## TASK INSTRUCTIONS
Set down exactly the lines below, from the one containing "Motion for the" through the final line, and include no others.

## DATA EXTRACT

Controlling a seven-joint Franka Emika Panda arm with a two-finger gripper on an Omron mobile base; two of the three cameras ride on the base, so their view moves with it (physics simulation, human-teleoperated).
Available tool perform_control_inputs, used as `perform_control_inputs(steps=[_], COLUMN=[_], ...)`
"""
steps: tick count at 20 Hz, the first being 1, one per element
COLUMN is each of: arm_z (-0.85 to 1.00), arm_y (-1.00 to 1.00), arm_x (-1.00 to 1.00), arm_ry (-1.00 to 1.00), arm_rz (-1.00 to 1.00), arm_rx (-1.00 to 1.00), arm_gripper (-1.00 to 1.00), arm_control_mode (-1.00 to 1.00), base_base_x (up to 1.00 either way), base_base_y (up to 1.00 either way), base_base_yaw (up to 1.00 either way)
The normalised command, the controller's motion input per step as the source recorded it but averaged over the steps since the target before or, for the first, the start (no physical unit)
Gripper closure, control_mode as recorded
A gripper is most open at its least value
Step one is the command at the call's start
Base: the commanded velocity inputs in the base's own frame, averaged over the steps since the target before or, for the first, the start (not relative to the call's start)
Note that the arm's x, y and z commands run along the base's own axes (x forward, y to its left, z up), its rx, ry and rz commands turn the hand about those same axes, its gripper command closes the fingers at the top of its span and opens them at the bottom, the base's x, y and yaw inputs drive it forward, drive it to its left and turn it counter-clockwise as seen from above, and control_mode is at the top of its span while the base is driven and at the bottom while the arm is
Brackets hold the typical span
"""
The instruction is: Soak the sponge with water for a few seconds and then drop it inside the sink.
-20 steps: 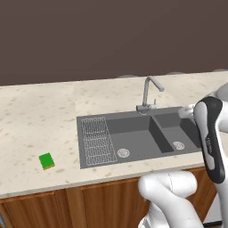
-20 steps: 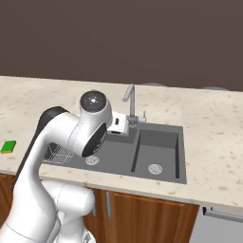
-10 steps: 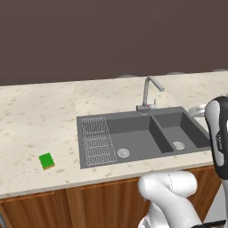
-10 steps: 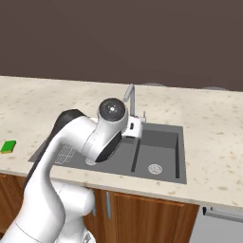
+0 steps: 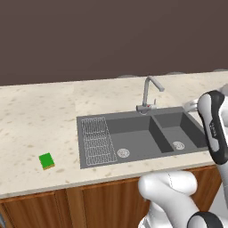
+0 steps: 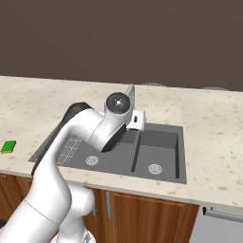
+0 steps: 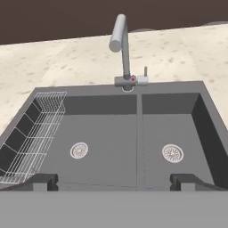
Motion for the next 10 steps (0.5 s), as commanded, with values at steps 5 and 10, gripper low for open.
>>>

## SOLUTION TO THIS EXERCISE
Motion for the next 10 steps (0.5 s), as commanded, with values at steps 5 and 10, gripper low for open.
>>>

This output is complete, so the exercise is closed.